Однако эти, отчасти вынужденные, бессонные ночи очень скоро превратились в настоящее испытание для ее нервов. Ритм жизни Стравинского никак не вписывался в ее рабочий график. Оказалось, что роль возлюбленной великого музыканта требовала колоссального напряжения. Он жаждал ее любви все ночи напролет, и даже этого ему было мало. Габриэль чувствовала, что ей уже нечем дышать. Он словно пытался завладеть всей ее жизнью, безумно ревновал к любому проявлению независимости, страстно и в то же время отчаянно требовал, чтобы она принадлежала только ему — что было невозможно в принципе, учитывая его семейное положение. Ему нужно было все — ее тело и душа, ее личность, ее сердце и ее время. Временами Габриэль казалось, что Стравинский пытается заставить ее полюбить его. Но она по-прежнему не испытывала ничего кроме странной смеси сочувствия, упрямства и гордости, благодаря которой он и оказался в ее постели.
Стравинский упорно настаивал, что он мужчина ее жизни, а о ее отношениях с Боем и слушать не хотел. Считая себя ее будущим, он мало интересовался ее прошлым. Но Габриэль чувствовала, что он как раз поэтому и хочет везде быть рядом с ней — чтобы стереть воспоминания о ее большой любви, разговоров о которой так старательно избегал.

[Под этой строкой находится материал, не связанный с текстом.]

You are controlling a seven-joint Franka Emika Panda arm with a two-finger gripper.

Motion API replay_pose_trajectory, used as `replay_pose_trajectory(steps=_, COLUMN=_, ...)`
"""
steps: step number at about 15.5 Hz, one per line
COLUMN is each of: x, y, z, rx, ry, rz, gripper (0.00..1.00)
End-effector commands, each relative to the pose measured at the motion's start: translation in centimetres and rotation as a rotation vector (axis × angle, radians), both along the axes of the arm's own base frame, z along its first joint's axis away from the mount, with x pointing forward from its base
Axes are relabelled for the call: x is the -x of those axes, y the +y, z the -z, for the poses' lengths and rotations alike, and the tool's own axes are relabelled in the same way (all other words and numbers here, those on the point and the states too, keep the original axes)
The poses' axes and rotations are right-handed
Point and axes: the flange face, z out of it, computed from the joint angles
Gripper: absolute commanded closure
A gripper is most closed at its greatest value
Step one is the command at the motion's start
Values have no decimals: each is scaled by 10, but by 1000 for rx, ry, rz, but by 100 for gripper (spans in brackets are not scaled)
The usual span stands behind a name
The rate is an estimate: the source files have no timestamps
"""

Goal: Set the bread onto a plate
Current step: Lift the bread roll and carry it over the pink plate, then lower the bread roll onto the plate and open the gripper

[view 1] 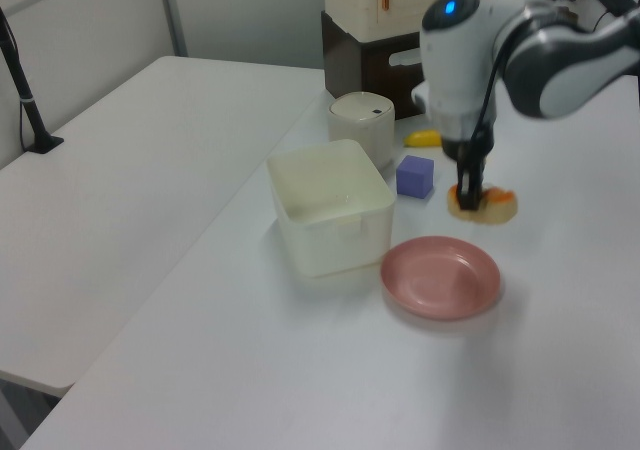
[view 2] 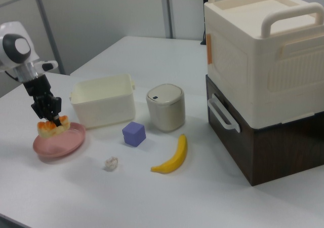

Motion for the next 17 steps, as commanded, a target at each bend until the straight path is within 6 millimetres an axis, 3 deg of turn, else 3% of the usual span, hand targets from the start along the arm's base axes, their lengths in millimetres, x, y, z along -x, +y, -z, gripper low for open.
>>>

Уступая его желаниям, Габриэль несколько раз выходила с ним в свет, но, как строгая гувернантка, следила за тем, чтобы их никогда не видели вместе одних. Мися по-прежнему не одобряла эту связь, но охотно сопровождала их, когда они отправлялись послушать какой-нибудь концерт. В такие минуты Габриэль была счастлива — равно как и Мися. Великий музыкант открывал им тайны классической музыки, и это было восхитительно. Он познакомил Габриэль с музыкой Вагнера и Бетховена, и она искренне разделяла его восторг от опер Рихарда Вагнера, чего нельзя было сказать о симфониях Людвига ван Бетховена. Стравинский был потрясающим спутником, поэтому и она, и Мися с легкостью прощали ему высокомерие и несговорчивость. Но все это не имело никакого отношения к любви.